Con sentenza depositata il 22 gennaio 2019, la Quinta Sezione Penale della Suprema Corte ha confermato la colpevolezza di B.D., precedentemente condannato dal Tribunale monocratico e dalla Corte di Appello di Palermo per il reato di accesso abusivo ad un sistema informatico o telematico (art. 615 ter c.p.).
Secondo quanto emerso nei primi due gradi di giudizio, B.D. si era introdotto nel profilo facebook della moglie all’interno del quale aveva trovato (e fotografato) una chat “sospetta” tra la moglie e un altro uomo.
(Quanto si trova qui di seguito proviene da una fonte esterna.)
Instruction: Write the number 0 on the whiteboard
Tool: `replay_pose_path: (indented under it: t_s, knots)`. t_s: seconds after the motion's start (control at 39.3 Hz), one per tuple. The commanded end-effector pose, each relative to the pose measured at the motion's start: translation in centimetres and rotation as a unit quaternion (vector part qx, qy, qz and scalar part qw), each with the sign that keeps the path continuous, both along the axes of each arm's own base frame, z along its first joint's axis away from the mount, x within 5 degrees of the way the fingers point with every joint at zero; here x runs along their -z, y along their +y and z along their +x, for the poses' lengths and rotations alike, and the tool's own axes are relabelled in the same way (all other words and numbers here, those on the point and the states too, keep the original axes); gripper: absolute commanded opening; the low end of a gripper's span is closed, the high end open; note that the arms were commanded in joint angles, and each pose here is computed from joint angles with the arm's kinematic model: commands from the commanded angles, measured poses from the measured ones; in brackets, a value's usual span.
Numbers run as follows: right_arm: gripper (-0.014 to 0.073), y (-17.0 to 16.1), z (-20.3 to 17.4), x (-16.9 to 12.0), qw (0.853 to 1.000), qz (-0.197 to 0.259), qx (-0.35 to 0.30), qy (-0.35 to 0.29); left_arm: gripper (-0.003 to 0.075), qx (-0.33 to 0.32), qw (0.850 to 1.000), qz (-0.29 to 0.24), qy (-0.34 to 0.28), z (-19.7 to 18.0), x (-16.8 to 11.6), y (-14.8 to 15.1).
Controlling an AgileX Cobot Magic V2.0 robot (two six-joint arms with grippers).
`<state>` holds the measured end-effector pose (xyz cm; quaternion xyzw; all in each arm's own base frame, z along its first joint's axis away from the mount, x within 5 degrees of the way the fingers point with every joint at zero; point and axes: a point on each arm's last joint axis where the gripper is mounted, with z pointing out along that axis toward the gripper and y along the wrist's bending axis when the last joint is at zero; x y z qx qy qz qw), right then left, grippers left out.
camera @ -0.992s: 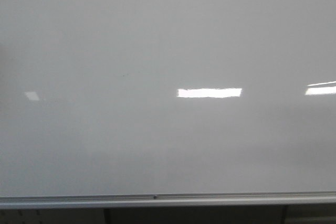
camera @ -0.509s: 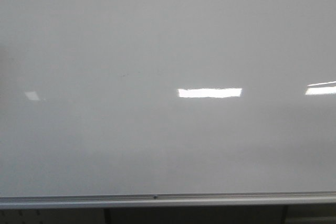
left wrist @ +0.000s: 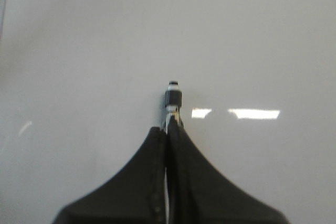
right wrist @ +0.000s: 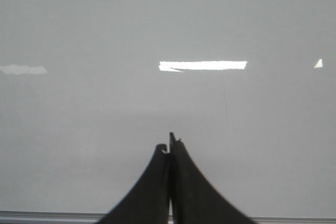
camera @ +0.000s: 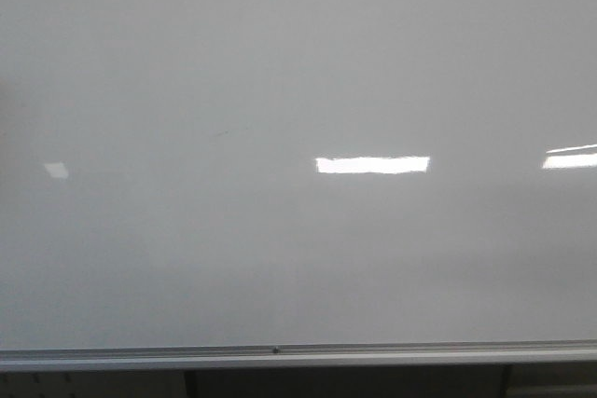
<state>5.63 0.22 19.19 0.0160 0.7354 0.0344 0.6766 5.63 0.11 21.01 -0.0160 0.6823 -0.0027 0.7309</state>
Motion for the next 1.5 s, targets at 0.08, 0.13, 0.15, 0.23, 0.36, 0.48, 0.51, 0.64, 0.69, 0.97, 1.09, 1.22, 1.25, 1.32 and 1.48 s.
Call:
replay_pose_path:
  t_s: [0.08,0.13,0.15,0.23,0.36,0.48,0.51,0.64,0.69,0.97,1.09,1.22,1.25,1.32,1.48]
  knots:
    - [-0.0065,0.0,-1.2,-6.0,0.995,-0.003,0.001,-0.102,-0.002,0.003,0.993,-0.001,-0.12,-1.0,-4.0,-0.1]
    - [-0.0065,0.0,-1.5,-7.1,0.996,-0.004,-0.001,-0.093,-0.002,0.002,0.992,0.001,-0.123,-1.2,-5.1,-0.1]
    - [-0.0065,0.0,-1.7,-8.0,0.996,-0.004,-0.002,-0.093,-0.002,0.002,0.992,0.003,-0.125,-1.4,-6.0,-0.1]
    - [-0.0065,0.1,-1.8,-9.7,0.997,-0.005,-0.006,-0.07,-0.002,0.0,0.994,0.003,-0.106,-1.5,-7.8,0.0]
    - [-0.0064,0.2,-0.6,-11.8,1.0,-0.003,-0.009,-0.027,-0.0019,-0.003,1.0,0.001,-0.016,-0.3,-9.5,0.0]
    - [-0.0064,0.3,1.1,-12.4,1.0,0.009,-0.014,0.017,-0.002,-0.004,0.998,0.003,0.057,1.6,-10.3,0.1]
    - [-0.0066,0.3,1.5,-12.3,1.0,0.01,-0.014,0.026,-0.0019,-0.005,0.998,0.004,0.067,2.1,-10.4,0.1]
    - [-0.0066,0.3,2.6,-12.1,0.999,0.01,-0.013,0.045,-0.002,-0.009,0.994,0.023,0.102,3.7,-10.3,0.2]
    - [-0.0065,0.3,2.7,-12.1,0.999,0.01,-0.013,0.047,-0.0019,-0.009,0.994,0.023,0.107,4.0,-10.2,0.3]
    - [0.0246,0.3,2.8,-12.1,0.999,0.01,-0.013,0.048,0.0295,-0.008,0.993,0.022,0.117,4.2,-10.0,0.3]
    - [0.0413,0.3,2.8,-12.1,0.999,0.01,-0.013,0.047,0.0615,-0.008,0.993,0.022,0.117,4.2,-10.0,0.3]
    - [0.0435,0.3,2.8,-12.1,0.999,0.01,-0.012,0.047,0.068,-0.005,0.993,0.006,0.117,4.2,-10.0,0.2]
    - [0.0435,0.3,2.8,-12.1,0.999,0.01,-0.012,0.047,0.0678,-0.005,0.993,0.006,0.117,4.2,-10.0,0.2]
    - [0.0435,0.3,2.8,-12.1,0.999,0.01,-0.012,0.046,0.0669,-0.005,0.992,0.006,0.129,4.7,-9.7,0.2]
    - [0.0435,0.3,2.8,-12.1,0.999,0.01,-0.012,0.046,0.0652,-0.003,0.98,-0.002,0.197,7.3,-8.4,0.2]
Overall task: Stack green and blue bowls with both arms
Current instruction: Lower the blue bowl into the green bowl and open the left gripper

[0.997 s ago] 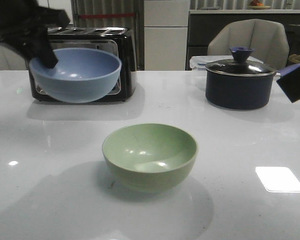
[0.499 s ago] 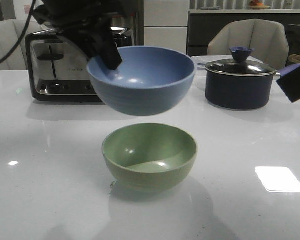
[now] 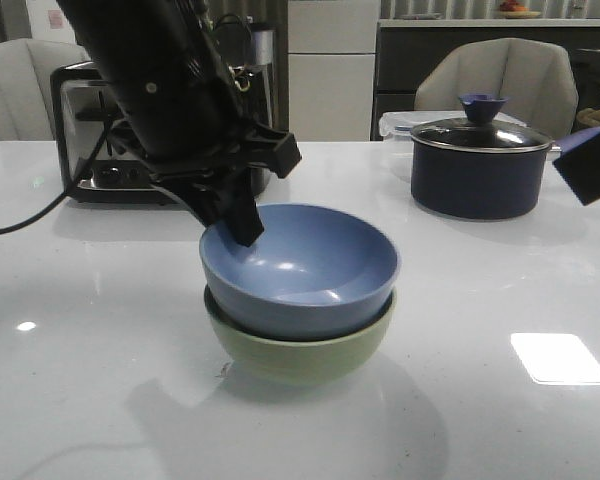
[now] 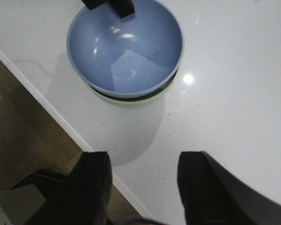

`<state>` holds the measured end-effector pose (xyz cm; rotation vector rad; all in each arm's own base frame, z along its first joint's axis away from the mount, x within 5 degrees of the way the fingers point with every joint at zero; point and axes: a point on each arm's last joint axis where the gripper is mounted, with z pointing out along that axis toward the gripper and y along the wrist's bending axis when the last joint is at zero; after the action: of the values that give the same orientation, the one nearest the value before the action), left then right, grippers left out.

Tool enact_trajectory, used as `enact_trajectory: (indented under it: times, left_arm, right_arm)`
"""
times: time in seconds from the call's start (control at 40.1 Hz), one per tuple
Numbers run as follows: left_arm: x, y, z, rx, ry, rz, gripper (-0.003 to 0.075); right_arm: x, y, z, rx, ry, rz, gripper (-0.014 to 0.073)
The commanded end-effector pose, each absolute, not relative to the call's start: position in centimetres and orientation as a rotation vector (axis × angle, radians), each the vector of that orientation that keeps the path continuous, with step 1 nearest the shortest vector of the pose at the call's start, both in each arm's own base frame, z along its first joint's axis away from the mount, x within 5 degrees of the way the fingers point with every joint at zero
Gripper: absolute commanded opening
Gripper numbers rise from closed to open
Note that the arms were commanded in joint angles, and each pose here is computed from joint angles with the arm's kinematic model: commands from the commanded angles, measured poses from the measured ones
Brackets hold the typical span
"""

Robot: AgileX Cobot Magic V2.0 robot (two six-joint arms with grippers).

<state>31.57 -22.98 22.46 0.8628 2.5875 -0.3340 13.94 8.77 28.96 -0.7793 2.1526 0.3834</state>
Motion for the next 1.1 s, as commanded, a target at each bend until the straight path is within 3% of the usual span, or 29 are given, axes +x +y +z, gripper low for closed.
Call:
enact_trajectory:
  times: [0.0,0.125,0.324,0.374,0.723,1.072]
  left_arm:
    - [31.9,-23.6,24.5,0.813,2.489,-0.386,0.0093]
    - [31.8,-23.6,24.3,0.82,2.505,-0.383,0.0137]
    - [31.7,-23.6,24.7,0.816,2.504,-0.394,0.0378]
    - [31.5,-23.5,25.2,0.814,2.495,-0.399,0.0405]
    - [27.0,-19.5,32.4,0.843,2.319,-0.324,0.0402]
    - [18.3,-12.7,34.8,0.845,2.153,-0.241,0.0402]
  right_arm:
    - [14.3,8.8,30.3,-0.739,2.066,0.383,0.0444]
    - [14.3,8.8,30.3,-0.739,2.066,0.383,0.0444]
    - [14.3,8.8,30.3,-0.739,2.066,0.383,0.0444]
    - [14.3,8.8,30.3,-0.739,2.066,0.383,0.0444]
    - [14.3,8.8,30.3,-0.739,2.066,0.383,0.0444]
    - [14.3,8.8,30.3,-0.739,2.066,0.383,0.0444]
Colto da spirito vendicativo, B.D. aveva poi modificato user name e pasword impedendo così alla stessa di accedere al suo profilo.
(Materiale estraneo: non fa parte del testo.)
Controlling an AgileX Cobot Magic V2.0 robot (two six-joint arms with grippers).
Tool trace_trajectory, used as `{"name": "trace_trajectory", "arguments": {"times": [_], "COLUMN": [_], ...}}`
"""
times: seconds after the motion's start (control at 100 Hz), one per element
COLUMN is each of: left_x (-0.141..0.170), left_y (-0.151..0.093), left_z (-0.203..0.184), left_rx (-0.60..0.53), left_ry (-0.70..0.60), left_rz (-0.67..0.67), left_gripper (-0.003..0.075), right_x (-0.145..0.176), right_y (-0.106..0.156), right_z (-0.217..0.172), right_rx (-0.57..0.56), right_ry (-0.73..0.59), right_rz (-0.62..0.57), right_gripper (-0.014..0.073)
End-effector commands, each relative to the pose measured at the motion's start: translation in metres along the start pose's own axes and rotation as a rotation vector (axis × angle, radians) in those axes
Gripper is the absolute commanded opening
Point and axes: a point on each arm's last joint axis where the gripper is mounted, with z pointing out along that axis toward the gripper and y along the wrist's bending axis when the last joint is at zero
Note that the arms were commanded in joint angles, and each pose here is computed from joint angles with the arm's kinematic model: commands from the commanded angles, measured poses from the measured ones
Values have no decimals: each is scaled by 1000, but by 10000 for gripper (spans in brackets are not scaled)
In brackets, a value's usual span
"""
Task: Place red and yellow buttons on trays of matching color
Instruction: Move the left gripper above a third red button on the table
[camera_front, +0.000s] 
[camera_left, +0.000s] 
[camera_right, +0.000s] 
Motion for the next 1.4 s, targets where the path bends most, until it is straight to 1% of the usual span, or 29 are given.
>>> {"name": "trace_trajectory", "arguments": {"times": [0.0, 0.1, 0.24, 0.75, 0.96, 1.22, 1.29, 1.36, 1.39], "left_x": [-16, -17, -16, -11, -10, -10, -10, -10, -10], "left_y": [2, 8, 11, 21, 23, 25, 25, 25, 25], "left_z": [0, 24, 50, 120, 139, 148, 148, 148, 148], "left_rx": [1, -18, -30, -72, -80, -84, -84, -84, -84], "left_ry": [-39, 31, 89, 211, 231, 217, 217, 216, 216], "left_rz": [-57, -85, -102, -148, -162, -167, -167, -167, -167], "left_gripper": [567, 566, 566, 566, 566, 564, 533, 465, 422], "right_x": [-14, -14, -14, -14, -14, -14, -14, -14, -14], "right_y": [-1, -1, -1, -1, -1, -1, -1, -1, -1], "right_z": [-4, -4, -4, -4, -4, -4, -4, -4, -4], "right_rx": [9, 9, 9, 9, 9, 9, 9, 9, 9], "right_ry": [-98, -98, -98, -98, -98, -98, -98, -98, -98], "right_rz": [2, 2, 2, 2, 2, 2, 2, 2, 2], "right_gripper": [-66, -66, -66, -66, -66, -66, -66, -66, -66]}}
A sua difesa, B.D. sosteneva di aver scoperto tale chat per caso un giorno in cui, fuori casa, si era collegato da remoto al suo computer tramite cellulare.
Inoltre, l’imputato si difendeva affermando che chiunque avrebbe potuto accedere al profilo facebook della moglie dati i codici di accesso piuttosto comuni scelti dalla stessa.
Da ultimo, la difesa dell’imputato dubitava dell’operatività dell’art. 615 ter c.p. in quanto era stata la moglie stessa a comunicare le credenziali del profilo facebook al marito prima ancora che i rapporti fra i due si incrinassero definitivamente.
È risultata del tutto inutile la strategia difensiva del legale di B.D. in quanto già in sede di Appello erano emerse tutta una serie di circostanze comprovanti la responsabilità dell’imputato: tra queste, la conoscenza di B.D. dei codici di accesso, l’aver mostrato alla moglie, la mattina stessa della scoperta, la foto della chat incriminata (e di averla poi prodotta nel giudizio di separazione) e la prova che la connessione internet utilizzata per modificare la password del profilo della moglie fosse quella installata nella casa del padre di B.D.
La Suprema Corte ha ritenuto abusivi gli accessi compiuti dall’imputato nel profilo facebook della moglie, reputando del tutto irrilevante la circostanza che fosse stata la stessa a fornirgli le credenziali di accesso.
Accedendo al profilo social della moglie B.D. ha “ottenuto un risultato certamente in contrasto con la volontà della persona offesa ed esorbitante rispetto a qualsiasi possibile ambito autorizzatorio del titolare dello ius excludendi alios, vale a dire la conoscenza di conversazioni riservate e finanche l’estromissione dell’account Facebook del titolare del profilo e l’impossibilità di accedervi”.
Nonostante l’autorizzazione implicita fornitagli in passato dalla moglie, B.D. non aveva il diritto, da un punto di vista giuridico, di spiare il profilo facebook dell’attuale ex moglie né tanto meno di modificarne i dati d’accesso: agendo in tal modo si è reso colpevole del reato di accesso abusivo ad un sistema informatico.
Da un punto di vista umano, lasciamo ai lettori le valutazioni sulle condotte di un marito sospettoso in cerca della verità!